Fortune Favors the Brave

“I’m so grateful to be part of this thing that people are still inspired by and is still done all over the world, with people singing these songs,” Pascal said. “Am I sick of talking about it? Of course, in the sense that anyone would be sick of talking about the same subject for so long. But I am so fortunate that this subject I do talk about all the time is something so lovely. I’m so grateful to have this as part of my legacy.”

After Rent, Pascal was torn between going back to fronting his band or continuing on a musical theatre track. The Broadway offers kept coming, so that’s the direction he took. First it was Aida, then Cabaret, followed by shows like Memphis, Chicago and Disaster!

“I look for things that I think I can do—I need to know the character is in me somewhere,” Pascal said. “How I determine that is not necessarily the same process. Sometimes, it’s through the music and I’ll just sing it to see if it sounds good; sometimes it’s more a character thing, like with Huey in

Memphis, I felt I had that guy in me and that was even before I sang any of the music.”

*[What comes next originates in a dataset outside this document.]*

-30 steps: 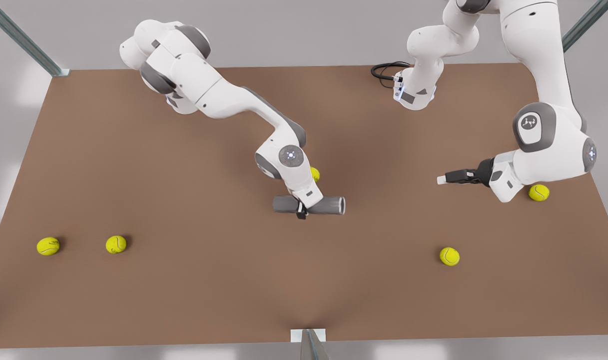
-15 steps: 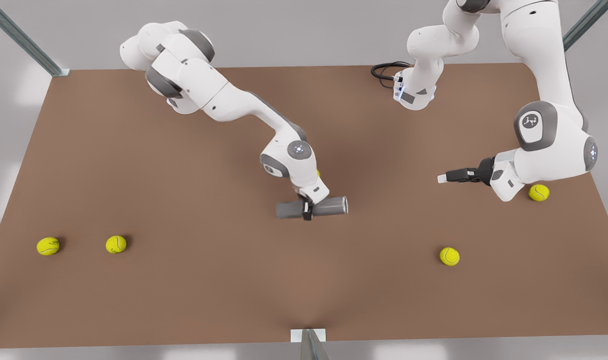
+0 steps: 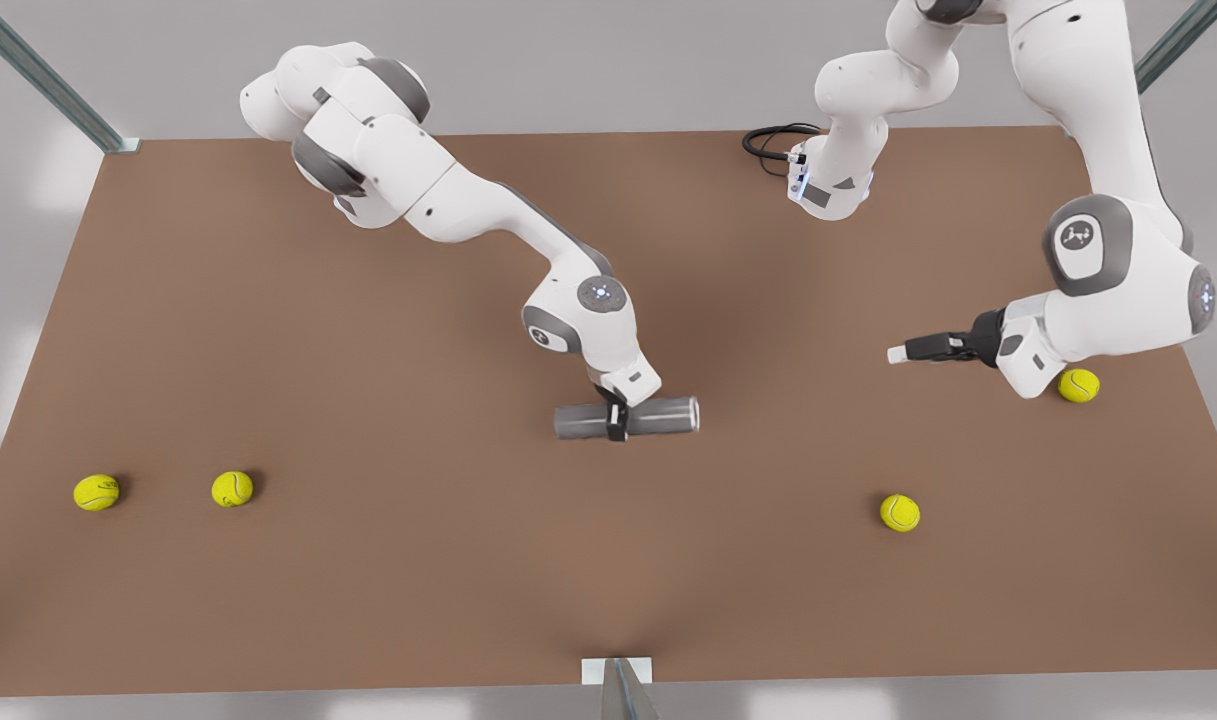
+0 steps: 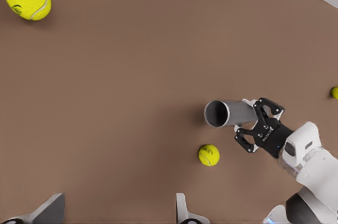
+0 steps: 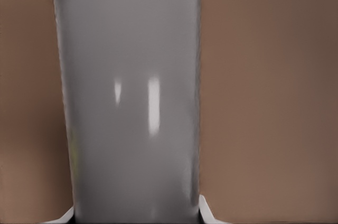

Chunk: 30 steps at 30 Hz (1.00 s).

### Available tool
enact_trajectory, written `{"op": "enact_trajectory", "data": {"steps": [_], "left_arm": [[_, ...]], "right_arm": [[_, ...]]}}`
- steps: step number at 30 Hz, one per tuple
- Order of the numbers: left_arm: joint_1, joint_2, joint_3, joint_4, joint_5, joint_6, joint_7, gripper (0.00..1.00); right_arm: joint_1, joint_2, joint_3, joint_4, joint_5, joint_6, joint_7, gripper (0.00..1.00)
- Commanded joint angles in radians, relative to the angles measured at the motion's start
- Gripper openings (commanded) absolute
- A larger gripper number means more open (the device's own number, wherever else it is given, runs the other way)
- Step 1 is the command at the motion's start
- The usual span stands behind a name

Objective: Put the tennis tube upright

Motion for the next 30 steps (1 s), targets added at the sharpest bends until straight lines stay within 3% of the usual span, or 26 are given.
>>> {"op": "enact_trajectory", "data": {"steps": [1, 2, 3, 10, 13, 15, 16, 20, 22, 24, 30], "left_arm": [[0.002, 0.0, 0.001, 0.0, 0.002, 0.0, -0.001, 1.0], [0.004, 0.0, 0.0, 0.0, 0.002, 0.0, -0.001, 1.0], [0.002, 0.0, 0.0, -0.001, 0.002, 0.0, -0.001, 0.99], [0.007, -0.002, 0.0, 0.014, 0.002, -0.024, -0.012, 1.0], [0.001, -0.002, -0.001, 0.015, 0.001, -0.023, -0.022, 1.0], [-0.005, 0.009, -0.039, 0.015, -0.056, -0.003, -0.039, 1.0], [-0.009, 0.015, -0.04, 0.015, -0.118, 0.013, -0.039, 1.0], [-0.009, 0.15, -0.166, 0.017, -0.233, 0.137, 0.011, 1.0], [-0.009, 0.256, -0.186, 0.127, -0.223, 0.154, 0.057, 1.0], [-0.039, 0.365, -0.186, 0.252, -0.181, 0.175, 0.097, 1.0], [-0.122, 0.475, -0.188, 0.331, -0.084, 0.335, 0.131, 1.0]], "right_arm": [[-0.001, -0.003, 0.003, 0.0, -0.008, -0.003, 0.008, 0.73], [0.0, -0.004, 0.003, 0.0, -0.006, -0.007, 0.008, 0.75], [0.002, 0.006, 0.002, 0.0, -0.009, -0.02, 0.011, 1.0], [-0.006, 0.006, 0.0, 0.008, 0.015, -0.018, 0.134, 1.0], [-0.041, -0.092, 0.022, -0.033, 0.048, -0.05, 0.13, 1.0], [-0.259, -0.21, 0.167, -0.098, 0.057, -0.167, 0.132, 1.0], [-0.385, -0.267, 0.195, -0.11, 0.095, -0.205, 0.132, 1.0], [-0.666, -0.455, 0.193, -0.066, 0.213, -0.441, 0.302, 1.0], [-0.606, -0.547, 0.111, -0.041, 0.215, -0.608, 0.452, 1.0], [-0.446, -0.615, -0.242, 0.017, 0.387, -0.73, 0.446, 1.0], [-0.501, -0.632, -0.282, 0.005, 0.446, -0.661, 0.21, 1.0]]}}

Sometimes, he admits, he’s wrong. Not with the jobs he’s gotten, but with the ones that he didn’t get where he tried and wasn’t cast. For example, he points to Hedwig and the Angry Inch. “I sing the [expletive] out of that music, and I thought that character was in me, and maybe it is, but at the time I auditioned, I just couldn’t find her well enough to nail it,” Pascal said. “Sometimes you want something a certain way, and it just isn’t. But then again isn’t that life?”

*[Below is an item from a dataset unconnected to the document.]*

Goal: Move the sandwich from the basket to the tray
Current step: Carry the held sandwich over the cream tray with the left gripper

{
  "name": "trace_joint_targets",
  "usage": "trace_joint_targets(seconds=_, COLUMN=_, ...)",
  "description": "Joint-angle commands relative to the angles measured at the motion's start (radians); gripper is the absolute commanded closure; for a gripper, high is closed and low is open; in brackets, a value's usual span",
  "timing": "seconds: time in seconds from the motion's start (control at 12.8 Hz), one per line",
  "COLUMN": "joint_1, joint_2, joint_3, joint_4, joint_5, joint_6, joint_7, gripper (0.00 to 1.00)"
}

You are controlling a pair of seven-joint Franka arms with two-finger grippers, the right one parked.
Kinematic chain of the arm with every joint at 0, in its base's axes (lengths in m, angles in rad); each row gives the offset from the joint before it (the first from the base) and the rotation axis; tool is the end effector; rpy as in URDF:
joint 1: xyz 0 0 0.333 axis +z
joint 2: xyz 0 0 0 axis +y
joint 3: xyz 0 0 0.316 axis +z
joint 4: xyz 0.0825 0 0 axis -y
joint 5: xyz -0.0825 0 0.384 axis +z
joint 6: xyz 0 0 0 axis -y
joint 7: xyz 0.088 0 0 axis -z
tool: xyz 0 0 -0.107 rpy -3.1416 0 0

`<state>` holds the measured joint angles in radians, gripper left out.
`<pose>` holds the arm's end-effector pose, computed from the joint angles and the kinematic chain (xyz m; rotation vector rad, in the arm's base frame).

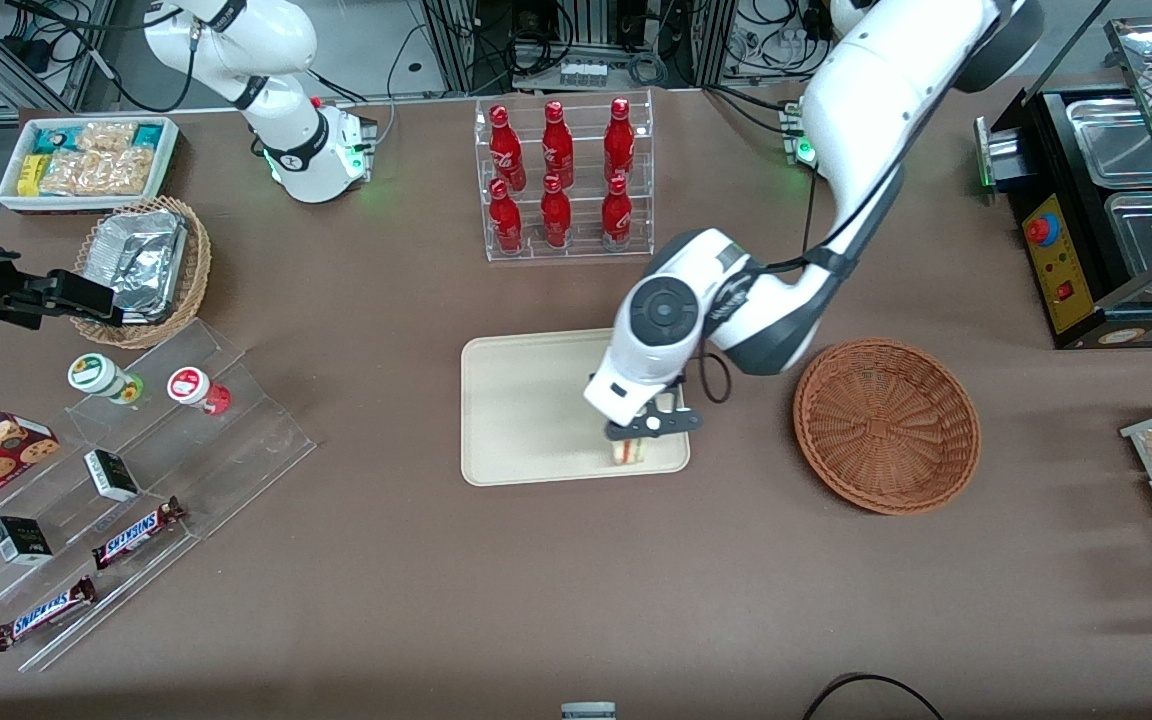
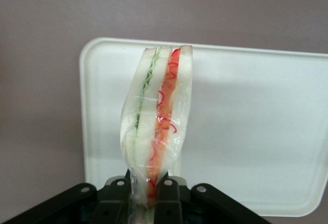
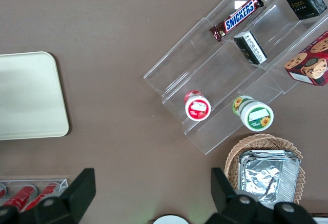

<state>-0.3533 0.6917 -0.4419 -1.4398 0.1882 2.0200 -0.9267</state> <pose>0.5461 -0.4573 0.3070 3.0914 0.2000 -0.1758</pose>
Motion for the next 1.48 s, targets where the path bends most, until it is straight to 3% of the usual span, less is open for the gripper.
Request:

Having originated both Roger in Rent and Radames in Aida, Pascal said that it’s not important at all for him to be in another new musical; he just wants the security of having a job and to be out on stage performing, and quite frankly, that comes more from taking over a role in a show that’s already successful.

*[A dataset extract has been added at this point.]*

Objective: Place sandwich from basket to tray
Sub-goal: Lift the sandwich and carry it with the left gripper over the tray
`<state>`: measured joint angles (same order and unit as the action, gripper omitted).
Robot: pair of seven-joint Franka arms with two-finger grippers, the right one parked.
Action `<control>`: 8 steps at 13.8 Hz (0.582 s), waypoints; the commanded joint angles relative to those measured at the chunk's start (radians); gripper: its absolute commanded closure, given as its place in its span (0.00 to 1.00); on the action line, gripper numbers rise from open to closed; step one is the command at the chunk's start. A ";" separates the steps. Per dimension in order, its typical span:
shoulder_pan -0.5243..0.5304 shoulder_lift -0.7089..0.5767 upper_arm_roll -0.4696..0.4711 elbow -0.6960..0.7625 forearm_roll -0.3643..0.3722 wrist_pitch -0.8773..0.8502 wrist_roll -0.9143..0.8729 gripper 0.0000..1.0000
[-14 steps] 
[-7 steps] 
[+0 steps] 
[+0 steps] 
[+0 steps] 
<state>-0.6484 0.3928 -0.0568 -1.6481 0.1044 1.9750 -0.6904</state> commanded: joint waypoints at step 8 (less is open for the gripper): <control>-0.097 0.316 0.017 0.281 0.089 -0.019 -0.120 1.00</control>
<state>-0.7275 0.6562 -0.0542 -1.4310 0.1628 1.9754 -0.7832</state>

“There’s certainly something artistically exciting about creating a new character and being a template for something that could theoretically go on for a long time, like Rent did, but it’s a lot of pressure,” he said. “I don’t do well with worrying about whether I’m going to get a Tony nomination or if the show is going to succeed. Of course, I would love to win a Tony, but it gives me so much anxiety.”

Second Act

Pascal also is currently recording demos for a prominent Broadway composer on a new musical, and while he can’t reveal details yet, he does hint that the role will allow him to live out those early rock dreams, as the show has something of an Almost Famous vibe, looking at a rock band from the ’70s.

He’d love nothing more for this to come to Broadway one day. But Pascal’s got other roles he’s hoping to take a shot at some day as well. “I’d certainly love to play Jean Valjean and I’m sure it’s in my future at some point; I’ve certainly said it out loud enough,” he said. “I’m interested in exploring all sorts of roles—someone like Max from The Producers, Sweeney Todd or the plant from Little Shop of Horrors. I like roles where people might say, ‘really, he’s doing that?’ and then they come see me and they go, ‘he’s so good in that.’ That excites me.”

Being in a transitional phase in his life, Pascal isn’t quite sure what the next few years will bring, but he is excited about what he considers his “second act” of life.

“I’ll certainly be performing Broadway always, that’s a mainstay of my life now until I can’t sing anymore,” he said. “I never know what direction things are going to go. My whole career has been such a wonderful surprise to me, and I’m open to any and all possibilities.”